DATA:
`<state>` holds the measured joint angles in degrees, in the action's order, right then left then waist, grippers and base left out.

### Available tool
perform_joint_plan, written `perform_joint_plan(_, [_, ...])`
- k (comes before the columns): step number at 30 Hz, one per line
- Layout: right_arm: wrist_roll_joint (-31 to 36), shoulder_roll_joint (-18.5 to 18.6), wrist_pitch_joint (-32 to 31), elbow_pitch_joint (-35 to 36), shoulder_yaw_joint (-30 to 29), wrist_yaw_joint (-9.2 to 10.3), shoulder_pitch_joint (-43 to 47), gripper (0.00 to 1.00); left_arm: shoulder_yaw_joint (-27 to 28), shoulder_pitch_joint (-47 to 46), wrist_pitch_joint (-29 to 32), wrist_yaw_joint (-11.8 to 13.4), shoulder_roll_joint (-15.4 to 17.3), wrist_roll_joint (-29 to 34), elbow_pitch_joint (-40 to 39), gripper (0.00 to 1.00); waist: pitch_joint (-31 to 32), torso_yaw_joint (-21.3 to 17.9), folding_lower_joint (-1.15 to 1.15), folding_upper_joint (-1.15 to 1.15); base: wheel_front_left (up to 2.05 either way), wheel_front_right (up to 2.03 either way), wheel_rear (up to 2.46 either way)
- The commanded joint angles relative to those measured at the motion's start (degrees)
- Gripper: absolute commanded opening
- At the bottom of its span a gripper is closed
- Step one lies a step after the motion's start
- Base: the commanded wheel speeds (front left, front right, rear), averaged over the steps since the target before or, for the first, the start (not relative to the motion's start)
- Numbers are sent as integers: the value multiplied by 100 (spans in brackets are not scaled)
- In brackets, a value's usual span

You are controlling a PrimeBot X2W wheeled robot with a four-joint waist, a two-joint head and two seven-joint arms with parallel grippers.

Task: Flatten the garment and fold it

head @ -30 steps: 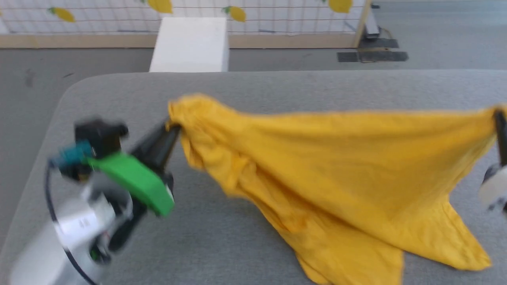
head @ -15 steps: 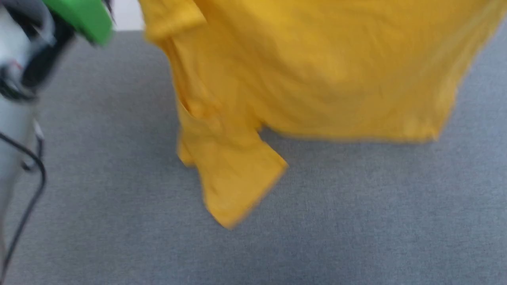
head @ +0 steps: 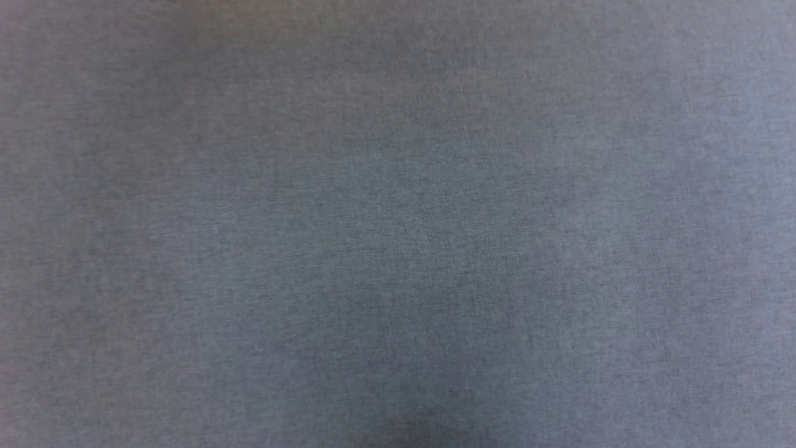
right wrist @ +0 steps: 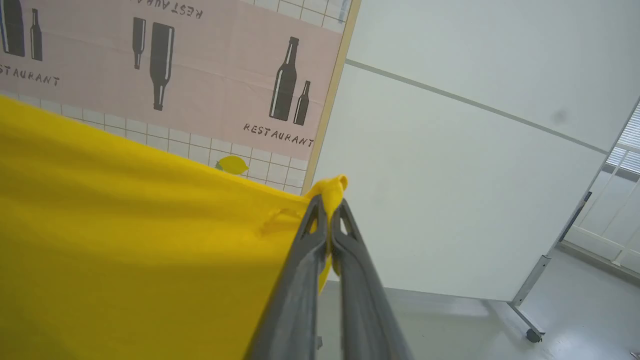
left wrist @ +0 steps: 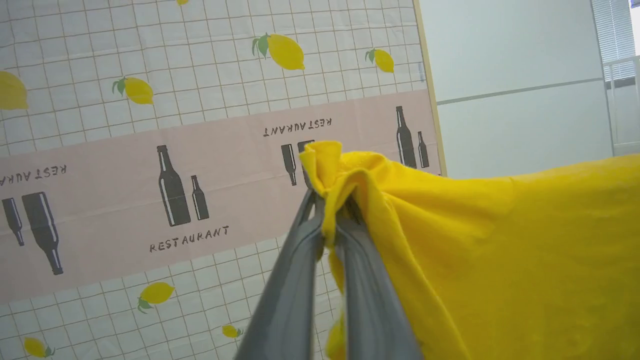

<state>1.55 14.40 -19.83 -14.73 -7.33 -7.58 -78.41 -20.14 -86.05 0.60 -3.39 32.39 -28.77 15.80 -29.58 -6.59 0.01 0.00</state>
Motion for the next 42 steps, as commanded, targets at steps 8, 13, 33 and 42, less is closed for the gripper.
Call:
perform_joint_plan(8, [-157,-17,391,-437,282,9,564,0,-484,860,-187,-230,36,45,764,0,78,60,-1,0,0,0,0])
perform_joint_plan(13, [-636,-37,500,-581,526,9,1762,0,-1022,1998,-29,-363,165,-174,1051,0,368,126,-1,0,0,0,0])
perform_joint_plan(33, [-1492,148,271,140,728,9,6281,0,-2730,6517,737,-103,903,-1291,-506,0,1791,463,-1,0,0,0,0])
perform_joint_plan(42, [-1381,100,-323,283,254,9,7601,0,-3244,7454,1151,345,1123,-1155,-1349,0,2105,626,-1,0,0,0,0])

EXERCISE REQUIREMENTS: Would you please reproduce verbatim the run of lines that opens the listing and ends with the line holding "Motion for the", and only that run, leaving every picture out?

SOLUTION:
`<state>` holds the measured joint angles in degrees, in the action's order, right then left then waist, grippers and base left out.

### Available tool
perform_joint_plan, written `perform_joint_plan(_, [_, ...])`
- k (comes before the columns): step number at 30 Hz, one per line
- Layout: right_arm: wrist_roll_joint (-31 to 36), shoulder_roll_joint (-18.5 to 18.6), wrist_pitch_joint (-32 to 31), elbow_pitch_joint (-35 to 36), shoulder_yaw_joint (-30 to 29), wrist_yaw_joint (-9.2 to 10.3), shoulder_pitch_joint (-43 to 47), gripper (0.00 to 1.00); left_arm: shoulder_yaw_joint (-27 to 28), shoulder_pitch_joint (-47 to 46), wrist_pitch_joint (-29 to 32), wrist_yaw_joint (-11.8 to 13.4), shoulder_roll_joint (-15.4 to 17.3), wrist_roll_joint (-29 to 34), elbow_pitch_joint (-40 to 39), gripper (0.00 to 1.00); waist: pitch_joint (-31 to 32), torso_yaw_joint (-21.3 to 17.9), folding_lower_joint (-1.15 to 1.15), folding_upper_joint (-1.15 to 1.15); base: wheel_front_left (up to 2.05 either way), wheel_front_right (up to 2.03 either way), wheel_rear (up to 2.46 either way)
- The commanded joint angles relative to those measured at the motion's start (degrees)
- Gripper: absolute commanded opening
- At the bottom of its span a gripper is closed
- Step one lies a step after the motion's start
- Base: the commanded wheel speeds (front left, front right, rear), averaged over the steps since the target before or, for the first, the start (not relative to the motion's start)
- Numbers are sent as integers: the value multiplied by 100 (spans in brackets are not scaled)
- In brackets, a value's usual span

You are controlling a PrimeBot X2W wheeled robot with a four-joint waist, a two-joint head and two seven-joint arms with parallel grippers.

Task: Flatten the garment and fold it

head @ -30 steps: 
head @ -15 steps: 
head @ +0 steps: 
right wrist @ +0 steps: 
left wrist @ +0 steps: 

<state>1.55 14.40 -19.83 -14.73 -7.33 -7.58 -78.41 -20.14 -86.05 0.60 -3.39 32.39 -28.77 15.80 -29.58 -6.59 0.01 0.00</state>
Motion for the next 42 steps, as commanded, targets at steps 8, 13, 33 and 42, less is closed for the gripper.

No more output is required for the exercise.